## Exercise directions:
Leaving out the pictures, return word for word the stretch of entries below from the line holding "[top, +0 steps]" through the line holding "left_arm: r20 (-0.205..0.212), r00".

++++ Records for the task ++++

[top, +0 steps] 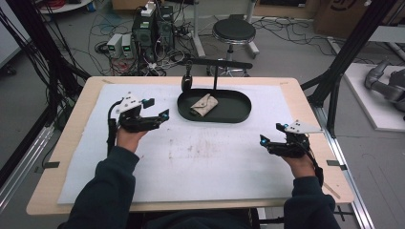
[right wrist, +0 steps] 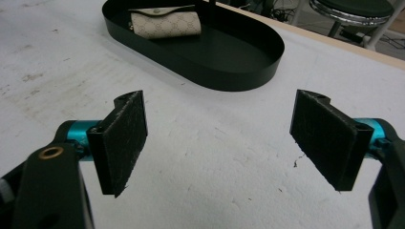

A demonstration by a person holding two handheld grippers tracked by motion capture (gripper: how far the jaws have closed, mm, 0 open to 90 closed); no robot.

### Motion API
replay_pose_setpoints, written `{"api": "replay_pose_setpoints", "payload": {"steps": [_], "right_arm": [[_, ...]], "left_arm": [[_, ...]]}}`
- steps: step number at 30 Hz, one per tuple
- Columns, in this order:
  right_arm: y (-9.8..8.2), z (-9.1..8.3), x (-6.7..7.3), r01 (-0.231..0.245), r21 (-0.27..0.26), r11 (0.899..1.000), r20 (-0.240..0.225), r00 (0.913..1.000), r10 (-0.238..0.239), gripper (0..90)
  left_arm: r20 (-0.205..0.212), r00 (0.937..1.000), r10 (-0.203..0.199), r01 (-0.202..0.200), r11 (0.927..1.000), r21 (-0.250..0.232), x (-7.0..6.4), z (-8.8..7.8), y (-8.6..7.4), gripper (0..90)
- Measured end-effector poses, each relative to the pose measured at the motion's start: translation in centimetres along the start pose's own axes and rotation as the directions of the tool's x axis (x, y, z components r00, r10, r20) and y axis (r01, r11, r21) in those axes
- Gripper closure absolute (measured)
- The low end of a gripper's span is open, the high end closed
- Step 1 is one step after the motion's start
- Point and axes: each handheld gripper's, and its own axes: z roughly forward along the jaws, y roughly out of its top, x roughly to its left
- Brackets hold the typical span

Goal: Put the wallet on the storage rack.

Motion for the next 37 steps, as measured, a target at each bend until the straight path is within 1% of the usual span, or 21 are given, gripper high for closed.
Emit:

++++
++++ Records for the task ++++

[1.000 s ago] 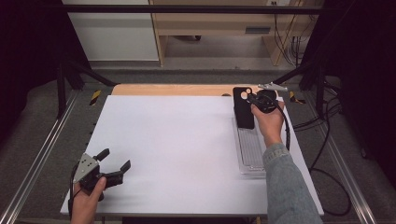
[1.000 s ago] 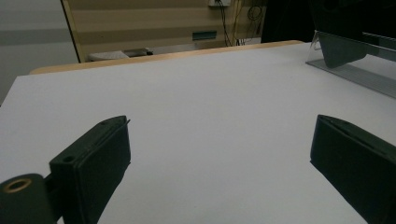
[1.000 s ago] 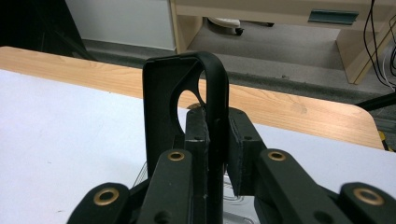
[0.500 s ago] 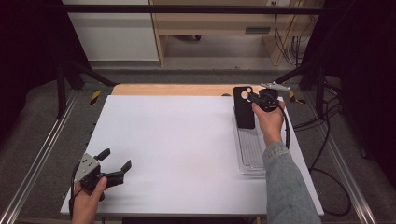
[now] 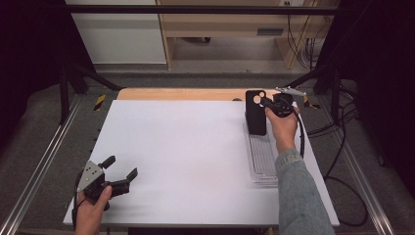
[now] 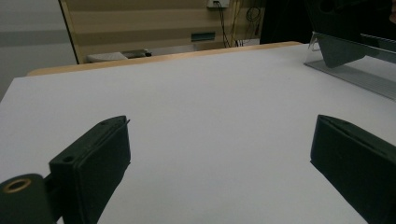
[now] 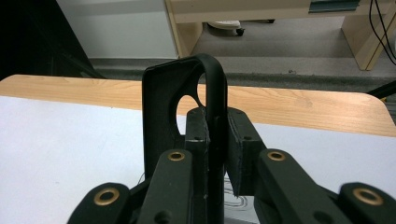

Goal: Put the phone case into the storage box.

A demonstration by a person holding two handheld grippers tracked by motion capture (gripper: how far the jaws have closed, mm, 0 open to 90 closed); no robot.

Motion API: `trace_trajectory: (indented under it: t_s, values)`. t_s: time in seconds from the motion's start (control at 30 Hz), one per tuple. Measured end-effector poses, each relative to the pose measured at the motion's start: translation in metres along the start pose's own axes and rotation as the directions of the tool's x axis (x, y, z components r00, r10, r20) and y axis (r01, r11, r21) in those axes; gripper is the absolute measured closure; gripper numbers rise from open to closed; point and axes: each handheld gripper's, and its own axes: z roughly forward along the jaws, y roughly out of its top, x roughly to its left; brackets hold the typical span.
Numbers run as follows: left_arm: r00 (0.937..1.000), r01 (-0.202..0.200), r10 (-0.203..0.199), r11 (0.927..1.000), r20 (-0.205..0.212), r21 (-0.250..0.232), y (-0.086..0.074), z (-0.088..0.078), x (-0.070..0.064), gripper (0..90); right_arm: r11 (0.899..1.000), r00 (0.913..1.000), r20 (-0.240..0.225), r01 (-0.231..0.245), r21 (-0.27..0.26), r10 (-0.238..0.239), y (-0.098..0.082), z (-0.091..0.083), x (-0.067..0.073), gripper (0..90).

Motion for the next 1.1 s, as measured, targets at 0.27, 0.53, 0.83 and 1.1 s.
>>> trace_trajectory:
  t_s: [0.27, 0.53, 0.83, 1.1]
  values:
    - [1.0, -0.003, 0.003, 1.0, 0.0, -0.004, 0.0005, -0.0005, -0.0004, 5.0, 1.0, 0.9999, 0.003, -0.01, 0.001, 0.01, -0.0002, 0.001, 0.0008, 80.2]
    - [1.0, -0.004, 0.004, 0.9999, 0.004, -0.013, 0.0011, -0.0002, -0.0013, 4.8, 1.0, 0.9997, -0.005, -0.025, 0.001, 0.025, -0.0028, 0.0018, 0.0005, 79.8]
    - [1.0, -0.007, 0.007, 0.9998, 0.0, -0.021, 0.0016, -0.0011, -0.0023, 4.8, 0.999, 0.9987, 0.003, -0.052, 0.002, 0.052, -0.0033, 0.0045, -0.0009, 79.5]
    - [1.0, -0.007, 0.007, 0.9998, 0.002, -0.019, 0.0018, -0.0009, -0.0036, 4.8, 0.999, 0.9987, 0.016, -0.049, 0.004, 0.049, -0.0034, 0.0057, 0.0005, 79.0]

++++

## Solution to this problem:
[top, +0 steps] 
[right wrist, +0 steps] 

A demonstration by a person holding two handheld grippers tracked by motion capture (gripper: how far the jaws have closed, mm, 0 open to 90 closed); no robot.

### Motion API
replay_pose_setpoints, written `{"api": "replay_pose_setpoints", "payload": {"steps": [_], "right_arm": [[_, ...]], "left_arm": [[_, ...]]}}`
- steps: step number at 30 Hz, one per tuple
- Columns, in this order:
  right_arm: y (-9.8..8.2), z (-9.1..8.3), x (-6.7..7.3), r01 (-0.231..0.245), r21 (-0.27..0.26), r11 (0.899..1.000), r20 (-0.240..0.225), r00 (0.913..1.000), r10 (-0.238..0.239), gripper (0..90)
  left_arm: r20 (-0.205..0.212), r00 (0.937..1.000), r10 (-0.203..0.199), r01 (-0.202..0.200), r11 (0.927..1.000), r21 (-0.250..0.232), x (-7.0..6.4), z (-8.8..7.8), y (-8.6..7.4), gripper (0..90)

The output above is the complete answer.